**TASK**
Extract exactly the lines from the top of the records through the line containing "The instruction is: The", and keep pictures out of the copy.

**DATA**
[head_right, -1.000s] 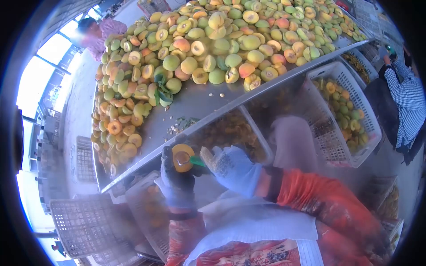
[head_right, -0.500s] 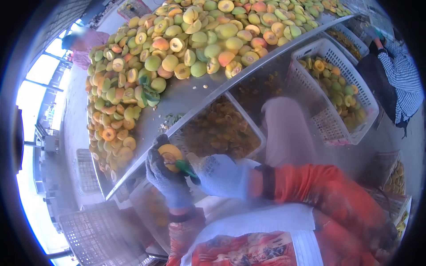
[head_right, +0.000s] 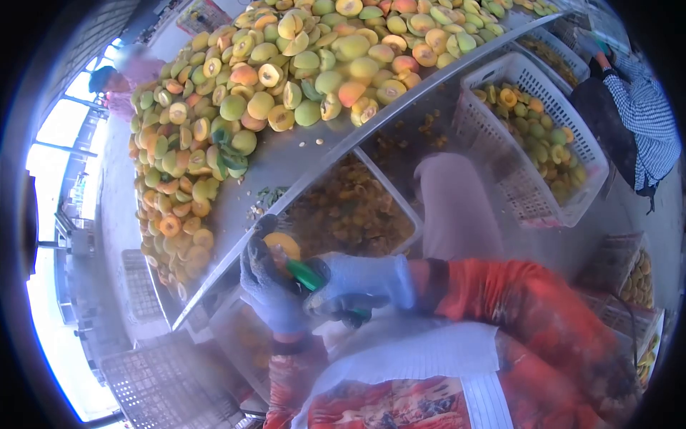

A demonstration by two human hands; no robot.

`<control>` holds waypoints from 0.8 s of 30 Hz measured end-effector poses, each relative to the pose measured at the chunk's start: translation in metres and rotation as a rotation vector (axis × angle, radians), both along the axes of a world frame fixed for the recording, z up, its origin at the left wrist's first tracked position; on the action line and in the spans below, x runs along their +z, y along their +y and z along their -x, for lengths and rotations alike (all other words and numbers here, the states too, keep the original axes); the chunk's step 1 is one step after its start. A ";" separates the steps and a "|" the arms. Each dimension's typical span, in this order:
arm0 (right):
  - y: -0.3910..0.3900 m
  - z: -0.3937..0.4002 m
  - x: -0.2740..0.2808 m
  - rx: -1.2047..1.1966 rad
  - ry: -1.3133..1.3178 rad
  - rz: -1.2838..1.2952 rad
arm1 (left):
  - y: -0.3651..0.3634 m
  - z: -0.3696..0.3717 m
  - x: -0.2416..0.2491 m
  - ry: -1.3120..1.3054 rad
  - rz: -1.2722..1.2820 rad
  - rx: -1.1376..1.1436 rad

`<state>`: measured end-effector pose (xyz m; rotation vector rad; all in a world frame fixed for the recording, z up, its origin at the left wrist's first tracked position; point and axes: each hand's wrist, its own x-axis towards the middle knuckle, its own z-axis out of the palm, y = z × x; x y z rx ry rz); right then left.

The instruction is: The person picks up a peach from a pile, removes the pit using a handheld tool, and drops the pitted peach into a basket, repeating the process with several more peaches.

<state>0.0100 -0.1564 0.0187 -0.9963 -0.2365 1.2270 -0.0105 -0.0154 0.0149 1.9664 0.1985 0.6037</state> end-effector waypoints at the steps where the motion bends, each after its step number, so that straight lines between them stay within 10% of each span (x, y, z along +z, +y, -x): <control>1: 0.001 -0.001 -0.007 -0.014 0.045 -0.092 | 0.001 -0.001 -0.001 0.032 0.091 -0.011; 6: -0.005 -0.004 -0.030 -0.011 0.334 -0.339 | 0.012 -0.009 -0.011 0.147 0.229 -0.119; 11: -0.014 -0.008 -0.016 -0.019 0.475 -0.399 | 0.006 -0.019 -0.002 0.294 0.909 -0.268; 14: -0.019 -0.023 -0.014 -0.071 0.465 -0.481 | 0.005 -0.026 -0.016 0.149 0.465 -0.066; 16: -0.021 -0.036 -0.016 -0.077 0.366 -0.403 | 0.019 -0.022 -0.011 0.148 0.896 -0.012; 20: -0.019 -0.037 -0.090 -0.055 -1.649 0.923 | 0.104 0.025 -0.013 0.159 0.377 0.094; 21: -0.020 -0.036 -0.089 -0.057 -1.508 0.887 | 0.115 0.043 0.009 0.273 0.618 0.079; 24: -0.015 -0.032 -0.088 -0.044 -1.353 0.803 | 0.193 0.092 -0.018 0.536 0.044 0.260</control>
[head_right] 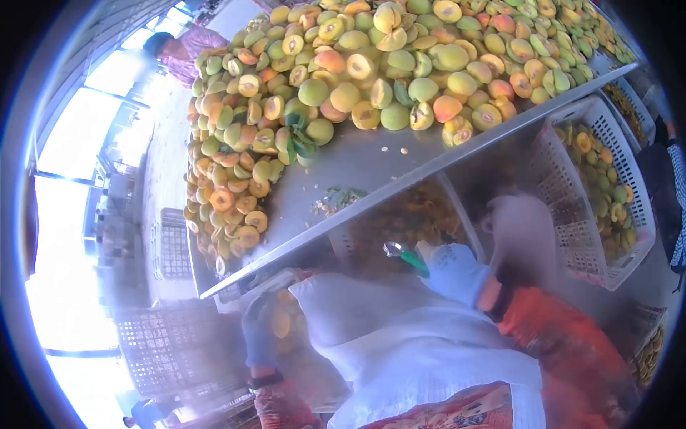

**RESPONSE TO THIS TASK**
[head_right, -1.000s] 
[head_right, -0.500s] 
[head_right, +0.000s] 

A demonstration by two human hands; no robot.

`<control>` holds waypoints from 0.8 s of 30 Hz measured end-effector poses, each relative to the pose measured at the chunk's start: translation in metres and rotation as a rotation vector (axis × angle, radians), both along the axes of a world frame fixed for the recording, z up, its origin at the left wrist's first tracked position; on the action line and in the spans below, x runs along their +z, y along their +y and z along their -x, for lengths and rotations alike (all other words and numbers here, the states too, keep the original axes); the chunk's step 1 is one step after its start. A ";" separates the steps and a "|" the arms. Each dimension's typical span, in this order:
arm0 (right):
  - y: -0.3910..0.3900 m
  - z: -0.3937..0.4002 m
  - x: -0.2740..0.2808 m
  - rx: -1.2047..1.1966 rad
  - ry: -1.3133..1.3178 rad
  - rz: -1.2838..1.2952 rad
arm1 (left):
  - y: -0.3651..0.3634 m
  - z: -0.3696..0.3717 m
  - x: -0.2416..0.2491 m
  - ry: -1.3120..1.3054 rad
  - rz: -1.2722..1.2820 rad
  - rx: -1.1376..1.1436 rad

`<state>`: measured end-effector pose (xyz m; rotation vector rad; all in a world frame fixed for the recording, z up, its origin at the left wrist's first tracked position; point and axes: each hand's wrist, its own x-axis towards the middle knuckle, its own z-axis out of the palm, y = z × x; x y z rx ry rz); right then left.

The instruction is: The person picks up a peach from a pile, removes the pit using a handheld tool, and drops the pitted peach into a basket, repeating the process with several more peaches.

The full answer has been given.